Ocean Plastic Set to Triple in a Decade




Unless humans make major changes, the amount of plastic polluting the world’s oceans is expected to triple within a decade, a new UK government report warns.




There was an estimated 150 million tons of plastic floating around in the world’s oceans in 2015. That number is set to triple by 2025, according to a new report released by the UK government yesterday.

It previously been predicted there will be more plastic than fish in our oceans, by weight, by 2050.

Plastic is just one many substances polluting the ocean, including pesticides, fertilizers, pharmaceuticals, and industrial toxins like PCBs, the report says.

Still, non-degradable plastic is the biggest polluter, comprising 70 percent of all marine litter.

Another recent study found ocean plastic is estimated to increase tenfold between 2010 and 2020.

“Our future estimates are in line with the growth of plastic in our waste stream and also population growth,”professor of environmental engineering at the University of Georgia Jenna Jambeck told The Independent.

In addition to a growing global population, growing industrialization in developing countries is a huge factor, she said.




“More recent research has focused on plastics fragmenting into smaller pieces in the ocean and becoming microplastic particles,” Dr Jambeck said. “These smaller particles are more available to the lower end of the food chain, for example smaller fish,”

The sea covers 70 percent of Earth’s surface and plays an essential role in regulating global temperature, water, and oxygen and carbon dioxide levels.

“The major response is likely to lie in preventing it from entering the sea, introducing new biodegradable plastic, and potentially public awareness campaigns about marine protection,” the report said.
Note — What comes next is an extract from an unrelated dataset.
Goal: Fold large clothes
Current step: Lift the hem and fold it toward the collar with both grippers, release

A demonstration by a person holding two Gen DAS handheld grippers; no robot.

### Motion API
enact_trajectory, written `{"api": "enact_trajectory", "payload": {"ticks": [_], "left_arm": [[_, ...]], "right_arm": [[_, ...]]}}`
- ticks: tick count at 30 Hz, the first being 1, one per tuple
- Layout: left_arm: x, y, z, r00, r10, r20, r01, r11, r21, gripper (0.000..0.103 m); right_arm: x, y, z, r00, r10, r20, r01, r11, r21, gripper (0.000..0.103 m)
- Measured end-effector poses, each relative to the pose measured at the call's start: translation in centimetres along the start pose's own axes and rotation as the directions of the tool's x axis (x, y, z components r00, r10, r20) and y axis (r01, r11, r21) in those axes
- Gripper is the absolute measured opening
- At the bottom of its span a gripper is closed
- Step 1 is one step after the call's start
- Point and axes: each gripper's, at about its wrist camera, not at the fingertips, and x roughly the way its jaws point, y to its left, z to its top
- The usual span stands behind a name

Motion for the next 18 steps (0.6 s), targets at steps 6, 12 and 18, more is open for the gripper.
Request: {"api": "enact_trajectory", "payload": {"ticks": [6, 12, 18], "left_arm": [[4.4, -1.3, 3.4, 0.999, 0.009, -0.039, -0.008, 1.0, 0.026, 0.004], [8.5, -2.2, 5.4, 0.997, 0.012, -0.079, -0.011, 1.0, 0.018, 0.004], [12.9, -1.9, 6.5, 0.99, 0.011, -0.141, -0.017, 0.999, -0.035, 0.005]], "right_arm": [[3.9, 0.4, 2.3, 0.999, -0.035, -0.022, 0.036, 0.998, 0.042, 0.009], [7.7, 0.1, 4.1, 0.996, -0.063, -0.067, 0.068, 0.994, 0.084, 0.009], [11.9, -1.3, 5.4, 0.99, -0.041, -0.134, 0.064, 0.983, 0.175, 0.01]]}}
“Nine billion people will be looking to the ocean for more food in 2025,” one of the report’s authors, professor Edward Hill from the UK National Oceanography Centre, told BBC News.

“Yet we know so little of what’s down there.”

“We invest a lot of money and enthusiasm for missions to space – but there’s nothing living out there. The sea bed is teeming with life. We really need a mission to planet ocean – it’s the last frontier.”